*What the exercise asks:* Set the data down once more, exactly as it is written.

*Source records:*
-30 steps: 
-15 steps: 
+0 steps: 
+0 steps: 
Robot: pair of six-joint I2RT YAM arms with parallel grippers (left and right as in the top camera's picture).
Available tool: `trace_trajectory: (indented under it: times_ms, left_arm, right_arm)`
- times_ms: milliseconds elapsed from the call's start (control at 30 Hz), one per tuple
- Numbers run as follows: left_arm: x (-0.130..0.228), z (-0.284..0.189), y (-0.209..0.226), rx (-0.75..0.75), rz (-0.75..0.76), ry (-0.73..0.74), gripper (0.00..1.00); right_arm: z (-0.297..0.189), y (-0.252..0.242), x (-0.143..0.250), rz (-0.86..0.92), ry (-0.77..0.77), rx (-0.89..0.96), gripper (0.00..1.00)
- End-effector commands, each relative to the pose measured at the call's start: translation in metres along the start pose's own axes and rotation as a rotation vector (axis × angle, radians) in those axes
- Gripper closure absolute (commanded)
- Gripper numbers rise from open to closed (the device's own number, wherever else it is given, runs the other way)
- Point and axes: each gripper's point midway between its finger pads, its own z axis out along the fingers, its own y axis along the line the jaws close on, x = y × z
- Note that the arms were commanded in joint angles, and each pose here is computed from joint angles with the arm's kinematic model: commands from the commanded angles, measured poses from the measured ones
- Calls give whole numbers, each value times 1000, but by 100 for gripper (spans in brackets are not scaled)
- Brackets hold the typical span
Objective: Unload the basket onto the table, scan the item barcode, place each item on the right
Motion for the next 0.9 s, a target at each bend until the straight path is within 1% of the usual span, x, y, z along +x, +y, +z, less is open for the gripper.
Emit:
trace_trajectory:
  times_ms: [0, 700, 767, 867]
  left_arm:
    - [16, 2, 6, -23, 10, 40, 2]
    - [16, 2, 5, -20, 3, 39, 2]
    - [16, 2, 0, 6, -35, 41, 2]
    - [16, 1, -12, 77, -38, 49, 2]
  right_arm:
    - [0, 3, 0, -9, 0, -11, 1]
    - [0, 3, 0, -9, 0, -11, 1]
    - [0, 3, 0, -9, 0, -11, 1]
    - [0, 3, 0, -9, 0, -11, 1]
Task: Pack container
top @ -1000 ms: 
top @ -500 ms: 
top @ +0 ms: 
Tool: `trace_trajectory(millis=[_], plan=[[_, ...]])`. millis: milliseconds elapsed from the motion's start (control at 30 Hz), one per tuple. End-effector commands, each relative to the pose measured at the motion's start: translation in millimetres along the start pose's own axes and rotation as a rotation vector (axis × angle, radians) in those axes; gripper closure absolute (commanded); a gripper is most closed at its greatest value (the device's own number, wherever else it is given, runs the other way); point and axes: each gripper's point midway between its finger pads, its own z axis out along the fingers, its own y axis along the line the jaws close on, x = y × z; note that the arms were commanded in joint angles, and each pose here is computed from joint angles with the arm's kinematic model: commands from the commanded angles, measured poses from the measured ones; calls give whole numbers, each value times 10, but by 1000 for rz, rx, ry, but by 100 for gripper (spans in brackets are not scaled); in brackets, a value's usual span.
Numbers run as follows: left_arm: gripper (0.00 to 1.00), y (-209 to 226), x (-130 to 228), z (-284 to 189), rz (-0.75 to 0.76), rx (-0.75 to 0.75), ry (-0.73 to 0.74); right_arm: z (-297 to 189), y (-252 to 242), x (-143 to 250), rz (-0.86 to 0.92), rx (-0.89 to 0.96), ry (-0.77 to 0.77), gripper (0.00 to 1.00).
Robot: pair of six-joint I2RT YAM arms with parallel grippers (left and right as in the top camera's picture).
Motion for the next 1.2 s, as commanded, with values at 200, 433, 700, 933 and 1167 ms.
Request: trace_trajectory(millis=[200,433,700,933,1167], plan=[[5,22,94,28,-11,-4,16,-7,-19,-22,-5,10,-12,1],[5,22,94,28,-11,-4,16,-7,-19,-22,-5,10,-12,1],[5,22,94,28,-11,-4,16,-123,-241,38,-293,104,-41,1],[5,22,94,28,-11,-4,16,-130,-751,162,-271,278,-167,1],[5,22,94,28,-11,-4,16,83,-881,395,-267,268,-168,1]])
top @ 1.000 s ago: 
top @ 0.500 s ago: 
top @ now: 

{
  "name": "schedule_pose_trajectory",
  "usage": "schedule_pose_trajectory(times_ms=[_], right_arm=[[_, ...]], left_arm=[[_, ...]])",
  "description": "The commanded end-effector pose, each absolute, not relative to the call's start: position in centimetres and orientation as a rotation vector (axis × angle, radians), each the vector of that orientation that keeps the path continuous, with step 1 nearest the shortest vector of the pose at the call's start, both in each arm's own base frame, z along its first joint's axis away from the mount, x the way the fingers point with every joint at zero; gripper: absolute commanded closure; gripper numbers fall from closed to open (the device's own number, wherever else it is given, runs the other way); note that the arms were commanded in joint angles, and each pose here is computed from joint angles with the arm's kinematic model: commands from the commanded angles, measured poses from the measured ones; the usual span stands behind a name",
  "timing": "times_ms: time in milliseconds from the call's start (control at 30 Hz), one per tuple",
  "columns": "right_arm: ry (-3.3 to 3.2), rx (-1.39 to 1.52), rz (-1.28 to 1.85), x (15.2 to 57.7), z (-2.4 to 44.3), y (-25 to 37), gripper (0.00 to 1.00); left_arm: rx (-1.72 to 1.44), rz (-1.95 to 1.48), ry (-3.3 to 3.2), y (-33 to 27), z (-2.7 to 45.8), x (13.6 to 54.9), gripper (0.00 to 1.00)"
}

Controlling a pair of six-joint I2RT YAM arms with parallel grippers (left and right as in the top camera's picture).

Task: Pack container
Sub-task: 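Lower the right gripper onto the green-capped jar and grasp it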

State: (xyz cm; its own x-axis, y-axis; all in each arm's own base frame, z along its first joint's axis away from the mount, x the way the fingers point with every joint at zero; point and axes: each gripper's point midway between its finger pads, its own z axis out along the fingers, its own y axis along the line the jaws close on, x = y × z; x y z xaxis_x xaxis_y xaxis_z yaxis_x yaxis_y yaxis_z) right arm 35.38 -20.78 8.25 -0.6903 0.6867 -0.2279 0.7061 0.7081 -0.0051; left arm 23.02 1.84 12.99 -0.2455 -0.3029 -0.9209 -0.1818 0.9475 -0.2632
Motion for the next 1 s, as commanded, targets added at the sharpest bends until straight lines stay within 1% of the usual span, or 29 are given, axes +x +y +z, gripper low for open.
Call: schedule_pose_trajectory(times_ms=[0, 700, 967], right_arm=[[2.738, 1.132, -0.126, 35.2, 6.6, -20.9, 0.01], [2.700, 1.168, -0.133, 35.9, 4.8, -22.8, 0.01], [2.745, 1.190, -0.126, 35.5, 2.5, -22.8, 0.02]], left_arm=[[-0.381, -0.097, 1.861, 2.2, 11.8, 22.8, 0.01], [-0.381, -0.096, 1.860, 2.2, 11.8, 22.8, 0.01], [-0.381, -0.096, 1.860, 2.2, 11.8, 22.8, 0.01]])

*Exercise answer:*
-30 steps: 
-15 steps: 
+0 steps: 
+0 steps: 
Robot: pair of six-joint I2RT YAM arms with parallel grippers (left and right as in the top camera's picture).
Available tool: `trace_trajectory: (indented under it: times_ms, left_arm, right_arm)`
- times_ms: milliseconds elapsed from the call's start (control at 30 Hz), one per tuple
- Numbers run as follows: left_arm: x (-0.130..0.228), z (-0.284..0.189), y (-0.209..0.226), rx (-0.75..0.75), rz (-0.75..0.76), ry (-0.73..0.74), gripper (0.00..1.00); right_arm: z (-0.297..0.189), y (-0.252..0.242), x (-0.143..0.250), rz (-0.86..0.92), ry (-0.77..0.77), rx (-0.89..0.96), gripper (0.00..1.00)
- End-effector commands, each relative to the pose measured at the call's start: translation in metres along the start pose's own axes and rotation as a rotation vector (axis × angle, radians) in those axes
- Gripper closure absolute (commanded)
- Gripper numbers rise from open to closed (the device's own number, wherever else it is given, runs the other way)
- Point and axes: each gripper's point midway between its finger pads, its own z axis out along the fingers, its own y axis along the line the jaws close on, x = y × z
- Note that the arms were commanded in joint angles, and each pose here is computed from joint angles with the arm's kinematic model: commands from the commanded angles, measured poses from the measured ones
- Calls give whole numbers, each value times 1000, but by 100 for gripper (spans in brackets are not scaled)
- Brackets hold the typical span
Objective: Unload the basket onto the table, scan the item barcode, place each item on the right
Motion for the next 0.9 s, a target at each bend until the straight path is within 1% of the usual span, x, y, z along +x, +y, +z, less is open for the gripper.
Emit:
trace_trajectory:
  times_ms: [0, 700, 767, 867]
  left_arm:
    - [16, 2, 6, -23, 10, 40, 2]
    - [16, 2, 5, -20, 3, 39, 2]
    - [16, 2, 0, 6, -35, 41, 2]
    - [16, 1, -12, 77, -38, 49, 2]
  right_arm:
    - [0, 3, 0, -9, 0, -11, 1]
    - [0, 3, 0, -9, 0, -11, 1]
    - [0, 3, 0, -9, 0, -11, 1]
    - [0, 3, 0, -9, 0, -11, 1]
Task: Pack container
top @ -1000 ms: 
top @ -500 ms: 
top @ +0 ms: 
Tool: `trace_trajectory(millis=[_], plan=[[_, ...]])`. millis: milliseconds elapsed from the motion's start (control at 30 Hz), one per tuple. End-effector commands, each relative to the pose measured at the motion's start: translation in millimetres along the start pose's own axes and rotation as a rotation vector (axis × angle, radians) in those axes; gripper closure absolute (commanded); a gripper is most closed at its greatest value (the device's own number, wherever else it is given, runs the other way); point and axes: each gripper's point midway between its finger pads, its own z axis out along the fingers, its own y axis along the line the jaws close on, x = y × z; note that the arms were commanded in joint angles, and each pose here is computed from joint angles with the arm's kinematic model: commands from the commanded angles, measured poses from the measured ones; calls give whole numbers, each value times 10, but by 1000 for rz, rx, ry, but by 100 for gripper (spans in brackets are not scaled); in brackets, a value's usual span.
Numbers run as follows: left_arm: gripper (0.00 to 1.00), y (-209 to 226), x (-130 to 228), z (-284 to 189), rz (-0.75 to 0.76), rx (-0.75 to 0.75), ry (-0.73 to 0.74); right_arm: z (-297 to 189), y (-252 to 242), x (-143 to 250), rz (-0.86 to 0.92), rx (-0.89 to 0.96), ry (-0.77 to 0.77), gripper (0.00 to 1.00).
Robot: pair of six-joint I2RT YAM arms with parallel grippers (left and right as in the top camera's picture).
Motion for the next 1.2 s, as commanded, with values at 200, 433, 700, 933 and 1167 ms.
Request: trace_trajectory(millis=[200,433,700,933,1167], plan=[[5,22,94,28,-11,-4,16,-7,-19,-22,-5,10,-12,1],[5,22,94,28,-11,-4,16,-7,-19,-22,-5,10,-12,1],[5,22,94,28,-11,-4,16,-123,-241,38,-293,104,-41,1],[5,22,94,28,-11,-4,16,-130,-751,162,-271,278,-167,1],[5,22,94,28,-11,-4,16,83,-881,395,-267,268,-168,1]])
top @ 1.000 s ago: 
top @ 0.500 s ago: 
top @ now: 

{
  "name": "schedule_pose_trajectory",
  "usage": "schedule_pose_trajectory(times_ms=[_], right_arm=[[_, ...]], left_arm=[[_, ...]])",
  "description": "The commanded end-effector pose, each absolute, not relative to the call's start: position in centimetres and orientation as a rotation vector (axis × angle, radians), each the vector of that orientation that keeps the path continuous, with step 1 nearest the shortest vector of the pose at the call's start, both in each arm's own base frame, z along its first joint's axis away from the mount, x the way the fingers point with every joint at zero; gripper: absolute commanded closure; gripper numbers fall from closed to open (the device's own number, wherever else it is given, runs the other way); note that the arms were commanded in joint angles, and each pose here is computed from joint angles with the arm's kinematic model: commands from the commanded angles, measured poses from the measured ones; the usual span stands behind a name",
  "timing": "times_ms: time in milliseconds from the call's start (control at 30 Hz), one per tuple",
  "columns": "right_arm: ry (-3.3 to 3.2), rx (-1.39 to 1.52), rz (-1.28 to 1.85), x (15.2 to 57.7), z (-2.4 to 44.3), y (-25 to 37), gripper (0.00 to 1.00); left_arm: rx (-1.72 to 1.44), rz (-1.95 to 1.48), ry (-3.3 to 3.2), y (-33 to 27), z (-2.7 to 45.8), x (13.6 to 54.9), gripper (0.00 to 1.00)"
}

Controlling a pair of six-joint I2RT YAM arms with parallel grippers (left and right as in the top camera's picture).

Task: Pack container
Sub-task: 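Lower the right gripper onto the green-capped jar and grasp it
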
State: (xyz cm; its own x-axis, y-axis; all in each arm's own base frame, z along its first joint's axis away from the mount, x the way the fingers point with every joint at zero; point and axes: each gripper's point midway between its finger pads, its own z axis out along the fingers, its own y axis along the line the jaws close on, x = y × z; x y z xaxis_x xaxis_y xaxis_z yaxis_x yaxis_y yaxis_z) right arm 35.38 -20.78 8.25 -0.6903 0.6867 -0.2279 0.7061 0.7081 -0.0051; left arm 23.02 1.84 12.99 -0.2455 -0.3029 -0.9209 -0.1818 0.9475 -0.2632
Motion for the next 1 s, as commanded, targets added at the sharpest bends until straight lines stay within 1% of the usual span, or 29 are given, axes +x +y +z, gripper low for open.
Call: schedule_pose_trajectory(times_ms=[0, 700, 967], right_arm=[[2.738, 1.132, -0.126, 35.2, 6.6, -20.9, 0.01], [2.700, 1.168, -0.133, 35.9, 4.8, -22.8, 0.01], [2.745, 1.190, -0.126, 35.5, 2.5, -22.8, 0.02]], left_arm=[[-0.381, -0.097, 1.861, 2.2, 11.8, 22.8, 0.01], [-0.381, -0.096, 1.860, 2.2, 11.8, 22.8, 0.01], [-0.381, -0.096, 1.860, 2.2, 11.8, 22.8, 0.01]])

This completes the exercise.